Beasts, quests, and monsters are all part of mythology, but at its heart is the hero. Not surprisingly, one of my favorite things to teach is heroes and the concept of the Hero’s Journey. If you teach this concept, too, I thought I would recommend a book to you. I try not to recommend a book unless I have found it to be extremely helpful. We are teachers, and most of us don’t have excess cash lying around. But one book that truly helped reshape the way I teach heroes and The Hero’s Journey is The Writer’s Journey by Chris Volger.
Now before you say, “What about Joseph Campbell?” I am aware that Joseph Campbell developed the concept of the Hero’s Journey in the first place, and I think everyone should give his book The Hero with a Thousand Faces a look. But if I was going to recommend just one book that makes the Hero’s Journey easy to understand and applicable to storytelling and even life itself, I have to recommend Volger’s The Writer’s Journey. Why recommend this book over the book that started it all?
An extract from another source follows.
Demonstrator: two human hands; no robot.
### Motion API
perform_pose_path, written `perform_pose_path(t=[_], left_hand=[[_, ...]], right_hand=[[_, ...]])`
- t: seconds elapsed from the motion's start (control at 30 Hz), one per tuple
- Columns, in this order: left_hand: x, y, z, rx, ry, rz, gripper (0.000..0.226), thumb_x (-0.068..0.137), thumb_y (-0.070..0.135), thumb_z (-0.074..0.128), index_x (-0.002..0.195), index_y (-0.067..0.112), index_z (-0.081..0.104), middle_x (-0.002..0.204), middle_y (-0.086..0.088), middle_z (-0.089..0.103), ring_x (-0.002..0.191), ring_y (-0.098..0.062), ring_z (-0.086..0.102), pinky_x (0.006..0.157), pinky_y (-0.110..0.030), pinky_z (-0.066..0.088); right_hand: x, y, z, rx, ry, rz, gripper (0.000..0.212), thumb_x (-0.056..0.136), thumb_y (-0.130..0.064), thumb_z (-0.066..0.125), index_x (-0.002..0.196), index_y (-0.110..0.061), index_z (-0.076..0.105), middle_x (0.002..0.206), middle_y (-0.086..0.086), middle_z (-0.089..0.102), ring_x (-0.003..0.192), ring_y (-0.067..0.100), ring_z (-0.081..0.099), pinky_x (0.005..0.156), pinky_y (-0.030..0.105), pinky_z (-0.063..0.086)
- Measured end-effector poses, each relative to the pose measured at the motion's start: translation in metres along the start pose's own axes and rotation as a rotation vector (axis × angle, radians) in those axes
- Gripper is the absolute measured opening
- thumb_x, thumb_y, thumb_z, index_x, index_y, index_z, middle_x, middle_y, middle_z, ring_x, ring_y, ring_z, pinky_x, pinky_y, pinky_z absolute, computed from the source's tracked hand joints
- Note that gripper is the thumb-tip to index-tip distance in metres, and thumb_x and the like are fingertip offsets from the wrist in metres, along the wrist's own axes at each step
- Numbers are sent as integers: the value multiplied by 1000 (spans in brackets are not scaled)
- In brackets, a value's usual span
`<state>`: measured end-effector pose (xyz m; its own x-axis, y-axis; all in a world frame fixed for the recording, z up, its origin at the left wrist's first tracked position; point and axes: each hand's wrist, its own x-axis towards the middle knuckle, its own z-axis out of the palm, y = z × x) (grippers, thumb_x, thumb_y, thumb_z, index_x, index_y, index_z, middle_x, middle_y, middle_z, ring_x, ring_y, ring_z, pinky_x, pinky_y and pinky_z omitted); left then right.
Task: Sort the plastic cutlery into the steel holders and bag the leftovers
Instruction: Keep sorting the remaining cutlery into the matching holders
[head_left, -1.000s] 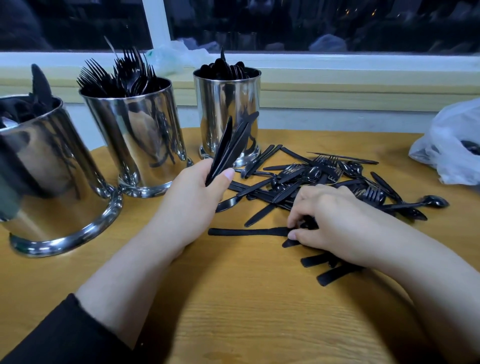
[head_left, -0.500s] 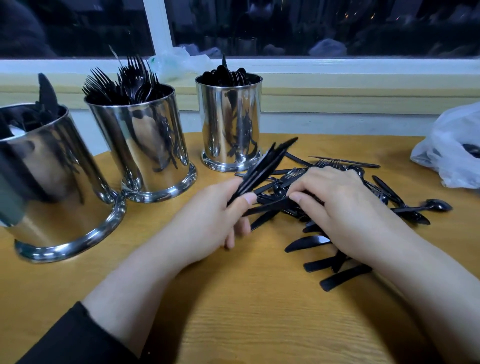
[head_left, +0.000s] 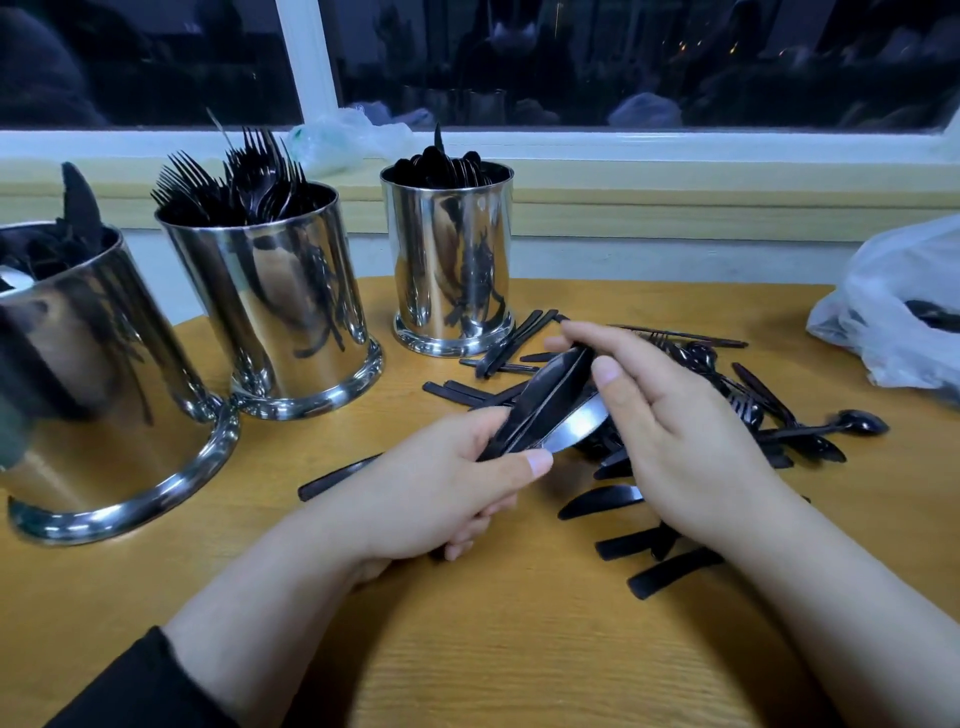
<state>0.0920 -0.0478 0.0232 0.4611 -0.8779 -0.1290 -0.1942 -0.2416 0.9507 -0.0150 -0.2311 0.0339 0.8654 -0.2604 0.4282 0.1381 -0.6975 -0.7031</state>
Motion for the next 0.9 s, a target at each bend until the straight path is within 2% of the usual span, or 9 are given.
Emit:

Clarity and ease-of-use.
It’s probably Volger’s background that makes his book more user-friendly. Volger brought knowledge of The Hero’s Journey and its inner-workings to Hollywood execs who wanted to tell better, more timeless stories, and Volger’s notes to this end served as the basis for his book. Volger worked with Disney during the production of The Lion King and several other successful animated features. In his book Volger directly applies Campbell’s concept of the monomyth or “The Hero’s Journey” to screenwriting and storytelling—yielding a detailed, yet easy-to-read, instruction manual for understanding and applying the Hero’s Journey.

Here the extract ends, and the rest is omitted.